EU-Kommission mahnt verstärkte Kontrolle ausländischer Investitionen an
Vor dem Hintergrund der Corona-Pandemie hat die Europäische Kommission mit den am 26.03.2020 herausgegebenen "Leitlinien für die Überprüfung ausländischer Direktinvestitionen" einen eindringlichen Appell an die Mitgliedstaaten gerichtet, Beteiligungen ausländischer Investoren an europäischen Unternehmen vor allem in systemrelevanten Bereichen genau zu prüfen. Verschiedentlich war in den letzten Wochen die Befürchtung zu hören, die Krise könne einen Ausverkauf der europäischen bzw. deutschen Wirtschaft nach sich ziehen. Dem sollen die Mitgliedstaaten nun mit einer Ausschöpfung aller zur Verfügung stehenden nationalen Mittel zur Kontrolle ausländischer Direktbeteiligungen begegnen. Die Europäische Union sei weiter offen für ausländische Investitionen – es müsse allerdings verstärkt geprüft werden, wer und zu welchem Zweck investiere, um zu verhindern, dass strategische Vermögenswerte verkauft würden.
Auch in der Krise wird das Bundeswirtschaftsministerium ausländische Investitionen in Deutschland genau prüfen, davon ist in Folge der jüngsten Mahnung aus Brüssel auszugehen. Jedenfalls in "systemrelevanten" Branchen ist bei Transaktionen mit Auslandsbezug künftig sogar mit einer verstärkten und vermutlich auch durchschnittlich zeitintensiveren Prüfung durch die deutschen Behörden zu rechnen.

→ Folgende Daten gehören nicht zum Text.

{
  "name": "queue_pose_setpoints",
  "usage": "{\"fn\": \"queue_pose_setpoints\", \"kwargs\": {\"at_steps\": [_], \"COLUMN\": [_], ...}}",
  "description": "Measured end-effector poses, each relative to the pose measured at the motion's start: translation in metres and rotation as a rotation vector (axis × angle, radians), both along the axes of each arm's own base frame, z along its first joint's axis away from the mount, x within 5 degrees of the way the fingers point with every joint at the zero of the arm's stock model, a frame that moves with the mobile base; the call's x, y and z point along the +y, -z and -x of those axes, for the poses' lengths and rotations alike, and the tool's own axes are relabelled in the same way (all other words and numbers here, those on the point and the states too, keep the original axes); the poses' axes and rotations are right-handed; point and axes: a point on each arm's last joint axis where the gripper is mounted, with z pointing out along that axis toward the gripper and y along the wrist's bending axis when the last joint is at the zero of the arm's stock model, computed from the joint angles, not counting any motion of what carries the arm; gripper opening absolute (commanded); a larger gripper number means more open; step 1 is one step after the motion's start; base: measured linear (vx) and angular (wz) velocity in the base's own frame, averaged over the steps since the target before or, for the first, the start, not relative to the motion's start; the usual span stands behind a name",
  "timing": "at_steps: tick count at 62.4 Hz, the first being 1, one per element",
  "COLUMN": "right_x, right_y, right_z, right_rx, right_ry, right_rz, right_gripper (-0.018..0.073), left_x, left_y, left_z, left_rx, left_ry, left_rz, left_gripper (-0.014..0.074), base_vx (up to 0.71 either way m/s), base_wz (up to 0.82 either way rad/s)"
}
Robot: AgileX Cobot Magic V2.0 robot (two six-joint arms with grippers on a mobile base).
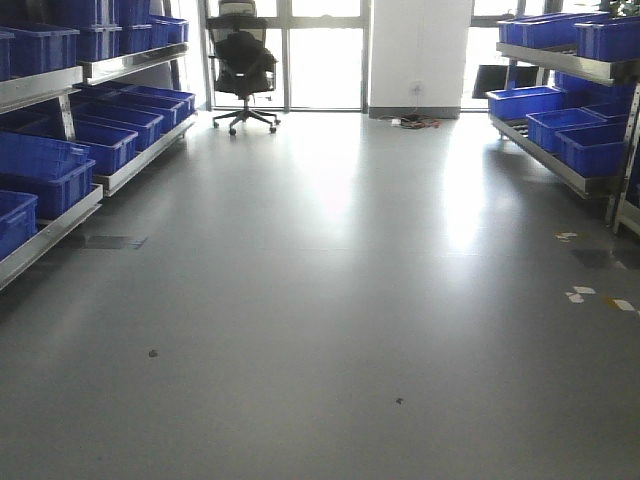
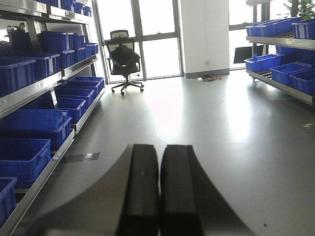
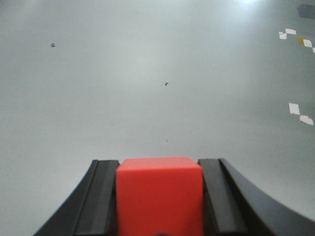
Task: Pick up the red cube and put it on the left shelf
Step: 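Drive the base across the floor toward the bin shelves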
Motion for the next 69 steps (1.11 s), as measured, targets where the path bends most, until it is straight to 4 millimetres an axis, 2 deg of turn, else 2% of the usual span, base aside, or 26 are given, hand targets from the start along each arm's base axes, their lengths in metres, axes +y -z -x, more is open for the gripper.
{"fn": "queue_pose_setpoints", "kwargs": {"at_steps": [69], "right_x": [0.0], "right_y": [0.0], "right_z": [0.0], "right_rx": [0.0], "right_ry": [0.0], "right_rz": [0.0], "right_gripper": [0.0057], "left_x": [0.0], "left_y": [0.0], "left_z": [0.0], "left_rx": [0.0], "left_ry": [0.0], "left_rz": [0.0], "left_gripper": [0.0106], "base_vx": [0.66], "base_wz": [0.11]}}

Die Leitlinien für die Überprüfung ausländischer Direktinvestitionen
Nach den "Leitlinien für die Überprüfung ausländischer Direktinvestitionen" sollen insbesondere ausländische Direktinvestitionen in europäische Unternehmen in "strategischen Industrien" verstärkt geprüft werden. Die EU-Mitgliedstaaten sollen dabei auf bestehende nationale Kontrollmechanismen zurückgreifen. Ziel müsse sein "Kapitalbewegungen aus Nicht-EU-Staaten zu verhindern, die Europas Sicherheit oder öffentliche Ordnung untergraben könnten". Im Fokus der EU-Kommission stehen dabei vor allem, aber nicht ausschließlich, die Bereiche Gesundheitswesen (medizinische oder Schutzausrüstung) und Forschung (etwa die Entwicklung von Schutzimpfungen).

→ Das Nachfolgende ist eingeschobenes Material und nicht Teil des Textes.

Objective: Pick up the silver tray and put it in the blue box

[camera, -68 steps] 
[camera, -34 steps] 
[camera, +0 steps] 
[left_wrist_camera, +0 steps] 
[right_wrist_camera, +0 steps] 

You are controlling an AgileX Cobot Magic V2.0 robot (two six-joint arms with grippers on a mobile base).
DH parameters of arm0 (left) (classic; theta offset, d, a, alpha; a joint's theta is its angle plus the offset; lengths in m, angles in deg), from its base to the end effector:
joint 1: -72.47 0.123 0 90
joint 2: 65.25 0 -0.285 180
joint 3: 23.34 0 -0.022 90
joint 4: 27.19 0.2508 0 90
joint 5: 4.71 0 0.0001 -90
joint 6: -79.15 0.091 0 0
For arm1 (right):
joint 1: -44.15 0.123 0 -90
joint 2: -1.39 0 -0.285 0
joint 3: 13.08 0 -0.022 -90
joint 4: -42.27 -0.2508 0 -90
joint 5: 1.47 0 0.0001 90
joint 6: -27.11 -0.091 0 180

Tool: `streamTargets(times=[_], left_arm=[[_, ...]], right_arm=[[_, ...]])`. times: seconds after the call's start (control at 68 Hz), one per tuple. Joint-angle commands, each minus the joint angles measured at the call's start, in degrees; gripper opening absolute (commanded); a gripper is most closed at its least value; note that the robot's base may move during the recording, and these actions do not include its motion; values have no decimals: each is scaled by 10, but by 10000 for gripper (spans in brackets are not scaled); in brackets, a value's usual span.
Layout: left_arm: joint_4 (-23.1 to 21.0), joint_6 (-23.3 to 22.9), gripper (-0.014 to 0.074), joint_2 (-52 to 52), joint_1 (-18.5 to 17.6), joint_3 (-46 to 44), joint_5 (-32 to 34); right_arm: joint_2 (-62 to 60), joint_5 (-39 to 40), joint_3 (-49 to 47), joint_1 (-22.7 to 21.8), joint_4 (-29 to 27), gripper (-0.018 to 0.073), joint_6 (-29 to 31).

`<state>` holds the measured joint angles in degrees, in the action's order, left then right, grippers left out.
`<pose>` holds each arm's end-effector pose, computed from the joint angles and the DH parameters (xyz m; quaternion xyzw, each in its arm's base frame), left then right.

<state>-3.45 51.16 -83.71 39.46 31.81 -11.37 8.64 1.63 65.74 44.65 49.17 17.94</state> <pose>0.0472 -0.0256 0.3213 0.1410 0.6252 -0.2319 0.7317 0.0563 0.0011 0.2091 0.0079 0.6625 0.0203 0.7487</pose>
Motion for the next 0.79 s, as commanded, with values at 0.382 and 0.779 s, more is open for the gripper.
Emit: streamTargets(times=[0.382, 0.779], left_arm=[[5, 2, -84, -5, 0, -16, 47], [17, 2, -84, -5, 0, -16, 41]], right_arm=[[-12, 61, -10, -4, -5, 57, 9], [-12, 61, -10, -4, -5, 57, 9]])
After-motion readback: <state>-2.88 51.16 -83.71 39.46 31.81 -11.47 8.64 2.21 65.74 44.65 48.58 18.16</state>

Gleichzeitig fordert die EU alle Mitgliedstaaten, die bisher keine Kontrollmechanismen für ausländische Investitionen erlassen haben, auf, solche schnellstmöglich in nationales Recht umzusetzen. Bis zum Inkrafttreten solcher Regelungen sollen diese Länder möglichst auf andere verfügbare Mittel zurückgreifen, um dem Ausverkauf europäischer Unternehmen und Schlüsseltechnologien entgegenzuwirken.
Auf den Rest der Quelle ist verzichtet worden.